== Assignment ==
Needed from the data below: every line from the one with "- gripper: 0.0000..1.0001" up to and including the one with "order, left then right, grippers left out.", repeated exactly and with nothing else.
::::
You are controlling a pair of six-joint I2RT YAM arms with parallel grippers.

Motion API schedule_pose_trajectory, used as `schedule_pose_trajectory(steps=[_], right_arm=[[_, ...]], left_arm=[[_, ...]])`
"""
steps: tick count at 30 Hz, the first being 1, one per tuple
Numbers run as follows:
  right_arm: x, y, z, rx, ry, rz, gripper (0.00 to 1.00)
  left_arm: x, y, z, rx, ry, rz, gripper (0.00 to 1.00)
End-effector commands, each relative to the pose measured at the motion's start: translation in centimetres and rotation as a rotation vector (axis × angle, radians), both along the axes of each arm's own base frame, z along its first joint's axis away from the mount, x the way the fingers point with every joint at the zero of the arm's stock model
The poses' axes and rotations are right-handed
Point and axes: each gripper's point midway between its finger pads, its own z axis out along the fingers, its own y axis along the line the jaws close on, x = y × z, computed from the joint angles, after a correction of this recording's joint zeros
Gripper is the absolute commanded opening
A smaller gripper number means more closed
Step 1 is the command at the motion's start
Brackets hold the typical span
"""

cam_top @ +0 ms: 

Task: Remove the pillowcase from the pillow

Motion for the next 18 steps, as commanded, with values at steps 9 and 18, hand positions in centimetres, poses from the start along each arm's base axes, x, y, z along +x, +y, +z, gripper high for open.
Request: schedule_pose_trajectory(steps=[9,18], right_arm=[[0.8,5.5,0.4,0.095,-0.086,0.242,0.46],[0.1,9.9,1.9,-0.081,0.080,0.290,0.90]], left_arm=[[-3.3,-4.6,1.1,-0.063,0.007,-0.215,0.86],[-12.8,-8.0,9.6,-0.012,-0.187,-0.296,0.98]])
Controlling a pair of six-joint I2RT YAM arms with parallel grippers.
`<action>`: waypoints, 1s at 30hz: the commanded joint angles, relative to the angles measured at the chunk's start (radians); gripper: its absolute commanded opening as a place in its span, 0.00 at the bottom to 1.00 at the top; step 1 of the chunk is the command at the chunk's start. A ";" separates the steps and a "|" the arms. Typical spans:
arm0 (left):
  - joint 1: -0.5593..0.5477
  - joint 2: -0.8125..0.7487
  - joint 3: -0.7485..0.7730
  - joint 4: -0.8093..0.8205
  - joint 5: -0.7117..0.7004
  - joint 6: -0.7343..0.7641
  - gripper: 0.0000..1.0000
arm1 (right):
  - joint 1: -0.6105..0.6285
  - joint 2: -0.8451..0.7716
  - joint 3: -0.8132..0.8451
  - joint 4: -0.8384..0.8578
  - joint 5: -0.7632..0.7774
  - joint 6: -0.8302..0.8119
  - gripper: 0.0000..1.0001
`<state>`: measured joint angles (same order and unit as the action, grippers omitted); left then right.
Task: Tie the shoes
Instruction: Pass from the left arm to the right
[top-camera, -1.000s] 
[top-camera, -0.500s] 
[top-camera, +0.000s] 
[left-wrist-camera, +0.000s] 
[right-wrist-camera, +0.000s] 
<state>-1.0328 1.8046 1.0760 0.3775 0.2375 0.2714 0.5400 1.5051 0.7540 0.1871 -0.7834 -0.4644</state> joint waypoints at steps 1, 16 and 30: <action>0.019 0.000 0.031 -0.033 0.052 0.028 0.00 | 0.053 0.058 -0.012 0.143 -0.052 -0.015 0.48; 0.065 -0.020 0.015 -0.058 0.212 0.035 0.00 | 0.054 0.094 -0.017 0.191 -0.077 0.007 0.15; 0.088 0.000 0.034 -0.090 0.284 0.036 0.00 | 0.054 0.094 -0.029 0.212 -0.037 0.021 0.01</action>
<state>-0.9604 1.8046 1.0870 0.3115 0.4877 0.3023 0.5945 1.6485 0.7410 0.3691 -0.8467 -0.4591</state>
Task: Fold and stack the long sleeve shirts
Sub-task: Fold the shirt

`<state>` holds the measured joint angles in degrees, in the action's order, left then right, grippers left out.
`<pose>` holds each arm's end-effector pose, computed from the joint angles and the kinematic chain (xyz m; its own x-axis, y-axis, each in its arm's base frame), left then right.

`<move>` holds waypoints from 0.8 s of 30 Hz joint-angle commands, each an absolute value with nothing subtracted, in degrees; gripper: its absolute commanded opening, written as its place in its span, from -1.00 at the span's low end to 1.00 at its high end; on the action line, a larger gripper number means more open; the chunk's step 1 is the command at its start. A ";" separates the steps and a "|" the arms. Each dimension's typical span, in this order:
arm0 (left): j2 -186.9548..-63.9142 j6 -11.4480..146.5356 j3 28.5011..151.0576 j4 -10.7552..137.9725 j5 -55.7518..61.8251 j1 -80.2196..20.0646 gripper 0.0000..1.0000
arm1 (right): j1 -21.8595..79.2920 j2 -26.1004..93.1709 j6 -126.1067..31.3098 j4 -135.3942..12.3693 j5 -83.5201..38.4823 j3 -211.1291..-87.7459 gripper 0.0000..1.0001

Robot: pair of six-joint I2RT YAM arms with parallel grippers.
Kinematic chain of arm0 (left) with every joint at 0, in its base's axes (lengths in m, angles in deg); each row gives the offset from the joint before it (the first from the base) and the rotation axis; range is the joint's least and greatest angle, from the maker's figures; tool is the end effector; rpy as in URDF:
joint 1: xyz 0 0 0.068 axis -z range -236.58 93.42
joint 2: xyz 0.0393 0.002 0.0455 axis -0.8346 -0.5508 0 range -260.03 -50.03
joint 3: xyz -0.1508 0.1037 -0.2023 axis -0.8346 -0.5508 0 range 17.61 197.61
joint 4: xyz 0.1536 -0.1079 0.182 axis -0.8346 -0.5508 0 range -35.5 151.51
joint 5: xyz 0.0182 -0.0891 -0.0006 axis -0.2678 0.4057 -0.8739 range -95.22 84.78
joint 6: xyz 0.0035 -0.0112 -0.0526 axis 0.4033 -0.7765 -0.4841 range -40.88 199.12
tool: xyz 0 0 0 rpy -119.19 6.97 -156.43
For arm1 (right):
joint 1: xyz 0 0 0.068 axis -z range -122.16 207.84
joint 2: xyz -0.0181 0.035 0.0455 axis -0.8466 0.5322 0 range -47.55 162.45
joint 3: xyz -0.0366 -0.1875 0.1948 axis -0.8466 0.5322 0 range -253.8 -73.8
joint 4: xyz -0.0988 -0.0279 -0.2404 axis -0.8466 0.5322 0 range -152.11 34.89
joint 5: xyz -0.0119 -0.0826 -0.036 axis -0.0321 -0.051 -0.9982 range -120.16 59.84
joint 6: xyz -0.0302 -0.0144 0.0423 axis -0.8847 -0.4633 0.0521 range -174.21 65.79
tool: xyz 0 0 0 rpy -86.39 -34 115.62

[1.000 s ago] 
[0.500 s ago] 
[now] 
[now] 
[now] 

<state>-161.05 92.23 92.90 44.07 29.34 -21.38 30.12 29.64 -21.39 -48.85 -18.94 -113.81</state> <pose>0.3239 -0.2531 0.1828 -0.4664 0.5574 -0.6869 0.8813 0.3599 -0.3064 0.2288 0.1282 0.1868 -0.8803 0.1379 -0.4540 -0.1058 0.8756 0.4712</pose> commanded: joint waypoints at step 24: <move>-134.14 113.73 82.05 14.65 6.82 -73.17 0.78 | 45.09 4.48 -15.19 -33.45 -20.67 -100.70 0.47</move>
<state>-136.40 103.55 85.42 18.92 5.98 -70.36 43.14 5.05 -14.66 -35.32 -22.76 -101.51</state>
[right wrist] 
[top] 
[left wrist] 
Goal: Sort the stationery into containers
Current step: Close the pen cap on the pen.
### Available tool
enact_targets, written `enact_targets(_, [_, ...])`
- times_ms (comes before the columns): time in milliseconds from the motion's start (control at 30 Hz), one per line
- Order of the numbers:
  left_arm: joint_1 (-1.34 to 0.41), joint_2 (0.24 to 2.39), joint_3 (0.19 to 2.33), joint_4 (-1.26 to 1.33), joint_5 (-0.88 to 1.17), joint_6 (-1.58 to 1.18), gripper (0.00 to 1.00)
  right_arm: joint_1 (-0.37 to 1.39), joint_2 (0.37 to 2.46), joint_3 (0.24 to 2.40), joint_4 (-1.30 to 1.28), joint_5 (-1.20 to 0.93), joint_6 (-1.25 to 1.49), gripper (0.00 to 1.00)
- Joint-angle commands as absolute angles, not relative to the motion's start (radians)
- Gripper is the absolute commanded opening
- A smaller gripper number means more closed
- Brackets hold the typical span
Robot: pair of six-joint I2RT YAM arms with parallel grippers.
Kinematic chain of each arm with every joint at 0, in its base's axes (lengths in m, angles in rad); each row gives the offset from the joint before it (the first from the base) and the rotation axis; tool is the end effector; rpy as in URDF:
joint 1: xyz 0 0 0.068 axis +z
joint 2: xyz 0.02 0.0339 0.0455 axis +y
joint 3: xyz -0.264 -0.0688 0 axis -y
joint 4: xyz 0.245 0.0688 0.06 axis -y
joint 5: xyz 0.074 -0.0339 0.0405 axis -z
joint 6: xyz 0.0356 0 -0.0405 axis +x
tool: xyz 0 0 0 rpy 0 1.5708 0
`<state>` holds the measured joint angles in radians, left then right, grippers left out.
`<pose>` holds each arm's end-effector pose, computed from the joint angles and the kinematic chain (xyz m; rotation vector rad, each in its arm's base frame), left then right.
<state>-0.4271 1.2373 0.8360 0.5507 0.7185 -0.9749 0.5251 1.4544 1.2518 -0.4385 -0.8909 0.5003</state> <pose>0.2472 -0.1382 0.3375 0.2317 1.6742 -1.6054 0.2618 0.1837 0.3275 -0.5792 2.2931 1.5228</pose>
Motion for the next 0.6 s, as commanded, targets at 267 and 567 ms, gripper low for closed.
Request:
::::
== Response to this exercise ==
  - gripper: 0.0000..1.0001
`<state>`: measured joint angles (same order and unit as the action, grippers omitted); left then right.
Task: Tie the shoes
Instruction: Pass from the left arm to the right
[top-camera, -1.000s] 
[top-camera, -0.500s] 
[top-camera, +0.000s] 
[left-wrist-camera, +0.000s] 
[right-wrist-camera, +0.000s] 
<state>-1.0328 1.8046 1.0760 0.3775 0.2375 0.2714 0.5400 1.5051 0.7540 0.1871 -0.7834 -0.4644</state> joint waypoints at steps 1, 16 and 30: <action>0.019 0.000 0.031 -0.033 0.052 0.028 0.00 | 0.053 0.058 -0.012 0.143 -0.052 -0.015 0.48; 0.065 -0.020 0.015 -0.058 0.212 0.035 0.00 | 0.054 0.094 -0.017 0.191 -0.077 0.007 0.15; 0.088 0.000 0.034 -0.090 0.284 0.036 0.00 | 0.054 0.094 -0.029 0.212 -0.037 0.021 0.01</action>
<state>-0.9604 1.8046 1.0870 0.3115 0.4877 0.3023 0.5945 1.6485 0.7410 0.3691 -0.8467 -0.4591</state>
Task: Fold and stack the long sleeve shirts
Sub-task: Fold the shirt

`<state>` holds the measured joint angles in degrees, in the action's order, left then right, grippers left out.

What the exercise asked for is now complete.